YOUR ASSIGNMENT
Among the entries below, how many lines hold "base"? Reply with the number only.

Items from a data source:
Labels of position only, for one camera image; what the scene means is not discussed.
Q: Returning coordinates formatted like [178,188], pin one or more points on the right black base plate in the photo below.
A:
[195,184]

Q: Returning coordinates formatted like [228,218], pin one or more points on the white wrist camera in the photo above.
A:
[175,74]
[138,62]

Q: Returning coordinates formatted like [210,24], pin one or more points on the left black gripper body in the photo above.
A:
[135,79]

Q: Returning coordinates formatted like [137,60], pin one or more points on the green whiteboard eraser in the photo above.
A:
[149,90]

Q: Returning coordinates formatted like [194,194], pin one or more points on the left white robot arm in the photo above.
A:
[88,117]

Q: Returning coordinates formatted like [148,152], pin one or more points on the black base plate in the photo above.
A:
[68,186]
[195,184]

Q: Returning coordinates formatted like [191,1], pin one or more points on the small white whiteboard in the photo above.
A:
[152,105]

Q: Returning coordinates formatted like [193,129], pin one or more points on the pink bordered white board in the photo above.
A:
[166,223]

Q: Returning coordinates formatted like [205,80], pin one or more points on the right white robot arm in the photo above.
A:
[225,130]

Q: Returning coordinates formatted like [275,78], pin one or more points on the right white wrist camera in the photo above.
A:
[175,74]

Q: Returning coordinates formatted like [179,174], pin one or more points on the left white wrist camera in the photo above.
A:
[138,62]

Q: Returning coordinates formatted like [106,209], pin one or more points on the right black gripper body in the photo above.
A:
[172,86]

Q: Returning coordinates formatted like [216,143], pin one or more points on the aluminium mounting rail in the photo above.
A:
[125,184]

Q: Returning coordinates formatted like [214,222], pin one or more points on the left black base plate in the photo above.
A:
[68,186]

PROBLEM SOLUTION
3